TASK DETAILS
Scan the listing below and copy each line holding the word "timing".
--------
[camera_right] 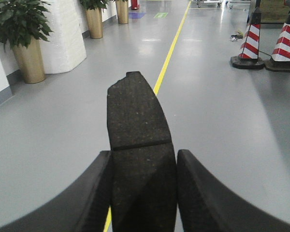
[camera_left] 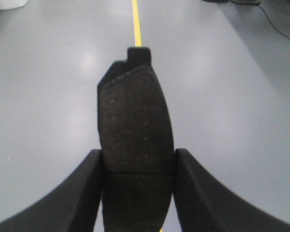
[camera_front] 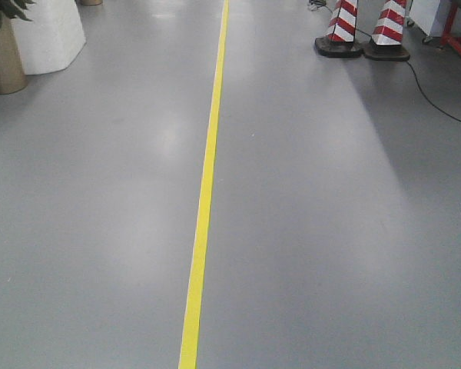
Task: Move and align brake pads A on conveyor
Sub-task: 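Turn the base away from the table holding both brake pads, then drive forward along the yellow floor line past the cones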
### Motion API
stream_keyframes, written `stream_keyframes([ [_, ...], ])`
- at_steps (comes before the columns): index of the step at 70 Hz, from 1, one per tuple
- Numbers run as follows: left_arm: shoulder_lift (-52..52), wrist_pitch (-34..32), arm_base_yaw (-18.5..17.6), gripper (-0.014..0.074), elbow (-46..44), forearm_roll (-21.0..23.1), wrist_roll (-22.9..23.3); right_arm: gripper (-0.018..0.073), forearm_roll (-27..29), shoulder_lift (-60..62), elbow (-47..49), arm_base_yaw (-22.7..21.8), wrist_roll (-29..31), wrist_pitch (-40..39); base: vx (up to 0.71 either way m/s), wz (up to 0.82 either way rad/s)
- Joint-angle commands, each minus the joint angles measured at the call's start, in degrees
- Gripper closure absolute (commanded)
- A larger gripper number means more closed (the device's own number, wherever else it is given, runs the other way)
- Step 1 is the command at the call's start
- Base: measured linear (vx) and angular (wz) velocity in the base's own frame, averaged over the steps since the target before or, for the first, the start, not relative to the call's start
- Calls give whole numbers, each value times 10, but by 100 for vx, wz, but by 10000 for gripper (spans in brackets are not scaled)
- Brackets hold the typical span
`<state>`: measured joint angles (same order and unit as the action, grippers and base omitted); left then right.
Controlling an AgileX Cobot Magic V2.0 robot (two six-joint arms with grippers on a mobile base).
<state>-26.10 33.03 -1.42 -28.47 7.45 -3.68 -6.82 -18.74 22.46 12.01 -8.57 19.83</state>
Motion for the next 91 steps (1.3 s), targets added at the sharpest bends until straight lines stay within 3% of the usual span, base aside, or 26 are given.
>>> stream_keyframes([
  [1, -2, -50, -4, 603, -16, 7, 0, 563, -6, -4, 18, 0, 1, -58, 58, -9],
  [91, -2, -50, -4, 603, -16, 7, 0, 563, -6, -4, 18, 0, 1, -58, 62, -3],
])
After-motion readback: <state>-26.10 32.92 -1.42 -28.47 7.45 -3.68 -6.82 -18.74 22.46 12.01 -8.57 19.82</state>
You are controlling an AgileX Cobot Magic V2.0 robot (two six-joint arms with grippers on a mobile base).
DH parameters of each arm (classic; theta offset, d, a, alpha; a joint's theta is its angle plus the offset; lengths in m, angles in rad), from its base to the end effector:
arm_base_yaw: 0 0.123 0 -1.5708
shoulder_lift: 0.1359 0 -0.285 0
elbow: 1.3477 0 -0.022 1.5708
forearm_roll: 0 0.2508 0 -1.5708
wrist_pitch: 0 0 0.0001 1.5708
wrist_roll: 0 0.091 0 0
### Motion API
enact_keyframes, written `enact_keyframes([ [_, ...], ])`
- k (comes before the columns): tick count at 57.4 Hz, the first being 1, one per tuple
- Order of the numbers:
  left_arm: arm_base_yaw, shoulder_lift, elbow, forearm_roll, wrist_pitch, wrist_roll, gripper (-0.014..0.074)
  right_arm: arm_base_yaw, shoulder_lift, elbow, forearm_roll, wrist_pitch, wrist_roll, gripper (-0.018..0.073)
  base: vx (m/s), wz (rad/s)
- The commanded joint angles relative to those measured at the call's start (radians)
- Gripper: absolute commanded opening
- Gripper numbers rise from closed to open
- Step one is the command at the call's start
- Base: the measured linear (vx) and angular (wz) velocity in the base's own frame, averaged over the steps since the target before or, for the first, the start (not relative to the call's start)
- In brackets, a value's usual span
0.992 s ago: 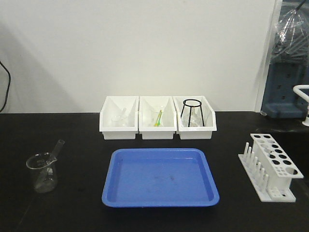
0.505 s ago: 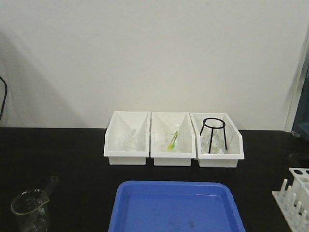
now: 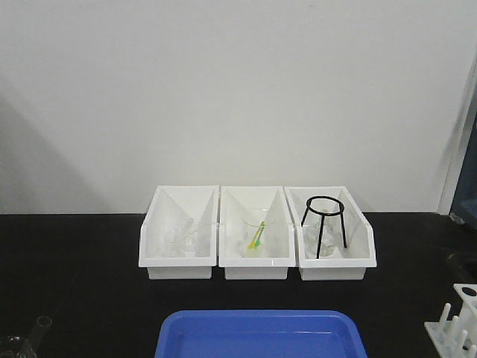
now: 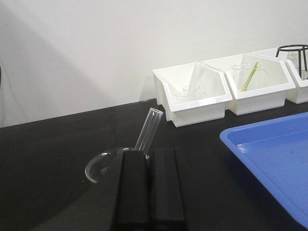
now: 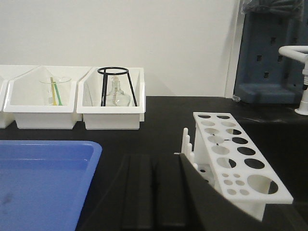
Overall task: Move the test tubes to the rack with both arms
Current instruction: 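Move the left gripper down over the clear test tube in the beaker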
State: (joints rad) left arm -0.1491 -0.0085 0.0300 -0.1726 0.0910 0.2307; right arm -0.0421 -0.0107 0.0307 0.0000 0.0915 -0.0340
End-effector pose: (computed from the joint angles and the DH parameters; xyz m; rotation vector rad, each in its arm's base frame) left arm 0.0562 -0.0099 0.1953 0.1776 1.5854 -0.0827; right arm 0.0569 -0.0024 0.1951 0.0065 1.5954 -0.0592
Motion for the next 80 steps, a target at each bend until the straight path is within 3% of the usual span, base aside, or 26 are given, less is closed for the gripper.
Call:
enact_keyframes([
  [1,0.002,-0.02,0.026,-0.003,-0.076,-0.008,-0.002,0.001,-0.007,0.011,0.0,-0.077,-0.001,-0.0007,0.04,-0.03],
  [60,0.002,-0.02,0.026,-0.006,-0.076,-0.009,-0.002,0.001,-0.007,0.011,0.0,-0.077,-0.001,-0.0007,0.0,0.0],
  [72,0.002,-0.02,0.026,-0.117,-0.076,-0.008,-0.002,0.001,-0.007,0.011,0.0,-0.086,-0.001,-0.0007,0.0,0.0],
  [80,0.002,-0.02,0.026,-0.117,-0.076,-0.008,-0.002,0.001,-0.007,0.011,0.0,-0.086,-0.001,-0.0007,0.0,0.0],
])
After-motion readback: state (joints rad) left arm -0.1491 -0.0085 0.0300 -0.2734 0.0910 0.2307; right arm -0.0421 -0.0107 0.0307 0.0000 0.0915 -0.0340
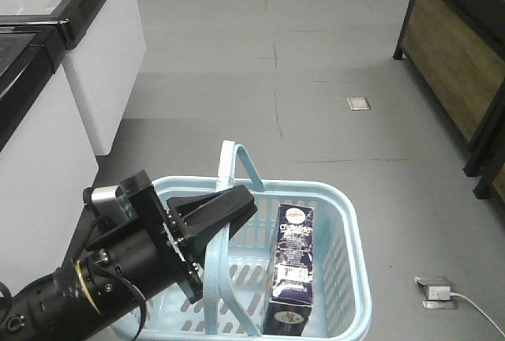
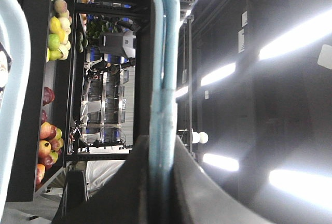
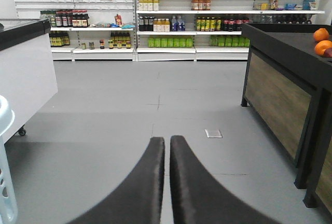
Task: Left arm holds basket, right arm returns cookies
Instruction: 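Hold the basket steady in the left gripper, then drive toward the drink shelves holding the basket in the left gripper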
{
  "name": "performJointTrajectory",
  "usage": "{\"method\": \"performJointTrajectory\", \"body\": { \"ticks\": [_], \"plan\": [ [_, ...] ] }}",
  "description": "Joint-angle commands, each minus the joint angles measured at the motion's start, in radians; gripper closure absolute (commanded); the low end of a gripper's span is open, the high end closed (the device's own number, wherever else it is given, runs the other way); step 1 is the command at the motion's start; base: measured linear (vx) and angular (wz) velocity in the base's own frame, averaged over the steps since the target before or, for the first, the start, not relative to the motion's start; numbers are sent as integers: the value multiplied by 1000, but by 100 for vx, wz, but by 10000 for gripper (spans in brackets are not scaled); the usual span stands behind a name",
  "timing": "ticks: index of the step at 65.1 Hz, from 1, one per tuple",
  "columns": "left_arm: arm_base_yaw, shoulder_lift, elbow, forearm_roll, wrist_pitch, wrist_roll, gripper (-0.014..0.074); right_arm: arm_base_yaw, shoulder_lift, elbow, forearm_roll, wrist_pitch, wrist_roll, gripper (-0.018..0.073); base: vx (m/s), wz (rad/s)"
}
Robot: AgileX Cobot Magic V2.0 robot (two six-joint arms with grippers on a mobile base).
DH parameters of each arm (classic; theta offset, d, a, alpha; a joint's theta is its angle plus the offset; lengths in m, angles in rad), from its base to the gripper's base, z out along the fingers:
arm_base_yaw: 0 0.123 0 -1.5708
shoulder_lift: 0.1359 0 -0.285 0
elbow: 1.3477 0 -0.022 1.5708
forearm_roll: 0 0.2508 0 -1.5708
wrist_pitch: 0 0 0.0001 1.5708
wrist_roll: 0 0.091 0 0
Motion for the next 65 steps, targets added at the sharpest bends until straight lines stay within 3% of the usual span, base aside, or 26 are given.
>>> {"method": "performJointTrajectory", "body": {
  "ticks": [1,65],
  "plan": [
    [-7,-35,-27,-23,-279,-1,599,-1,-13,18,-8,-68,-4,565,7,6],
    [-7,-35,-27,-23,-279,-1,599,-1,-13,18,-8,-68,-4,565,17,-1]
  ]
}}
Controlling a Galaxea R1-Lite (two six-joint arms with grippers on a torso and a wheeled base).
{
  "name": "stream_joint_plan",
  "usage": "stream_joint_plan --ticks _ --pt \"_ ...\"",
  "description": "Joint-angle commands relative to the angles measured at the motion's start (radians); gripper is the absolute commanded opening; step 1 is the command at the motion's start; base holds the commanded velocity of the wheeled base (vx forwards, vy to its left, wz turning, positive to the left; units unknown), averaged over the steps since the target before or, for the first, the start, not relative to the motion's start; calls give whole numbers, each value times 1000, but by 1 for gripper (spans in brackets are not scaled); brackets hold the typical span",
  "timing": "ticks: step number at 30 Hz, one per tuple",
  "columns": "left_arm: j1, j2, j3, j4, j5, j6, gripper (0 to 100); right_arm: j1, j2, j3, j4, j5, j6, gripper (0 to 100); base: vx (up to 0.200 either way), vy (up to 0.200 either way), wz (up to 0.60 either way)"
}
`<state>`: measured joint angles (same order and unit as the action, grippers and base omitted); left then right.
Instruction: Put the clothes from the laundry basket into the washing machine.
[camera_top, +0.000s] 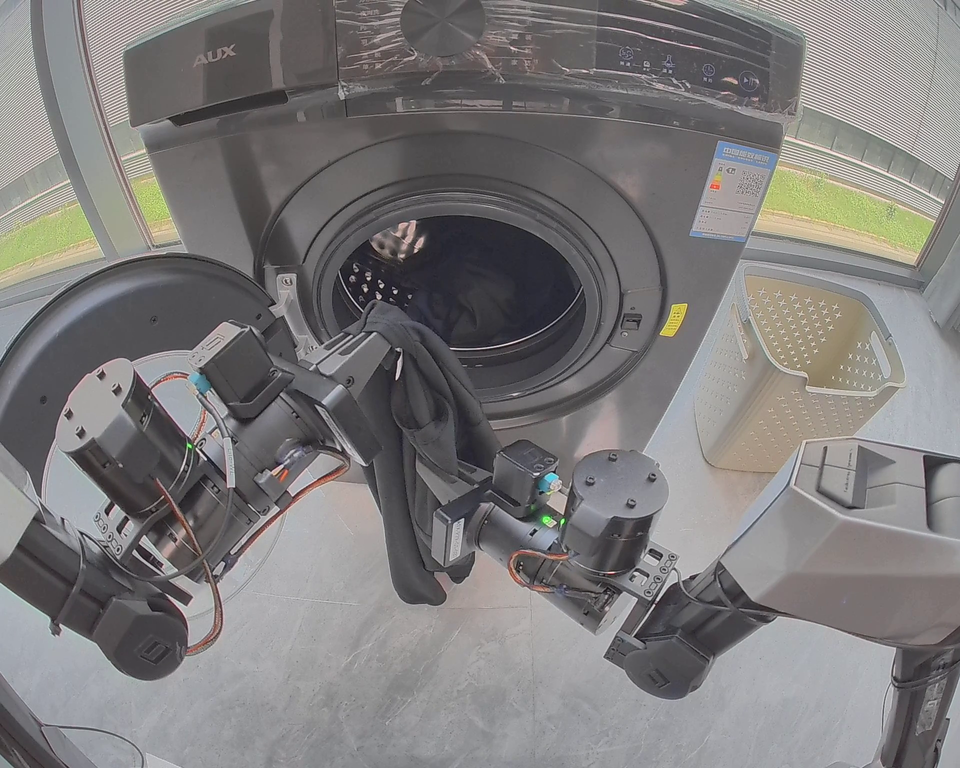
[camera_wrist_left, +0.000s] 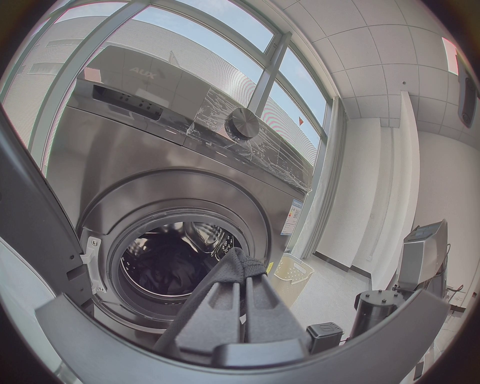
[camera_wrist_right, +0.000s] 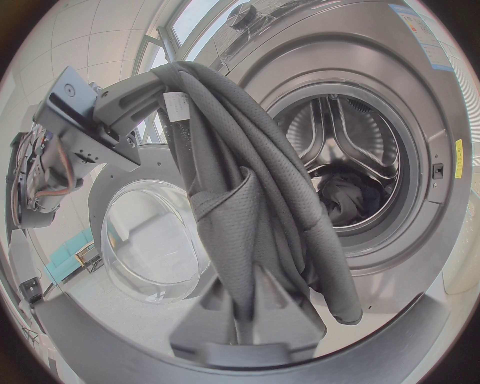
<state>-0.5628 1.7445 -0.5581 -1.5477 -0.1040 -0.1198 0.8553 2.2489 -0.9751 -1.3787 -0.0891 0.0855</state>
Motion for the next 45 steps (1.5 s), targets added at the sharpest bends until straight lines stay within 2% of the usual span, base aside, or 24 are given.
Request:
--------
COMPLETED EXERCISE
  "timing": "ticks: index of the step at 65.1 Hz, from 1, one per tuple",
  "timing": "ticks: step number at 30 Hz, one per tuple",

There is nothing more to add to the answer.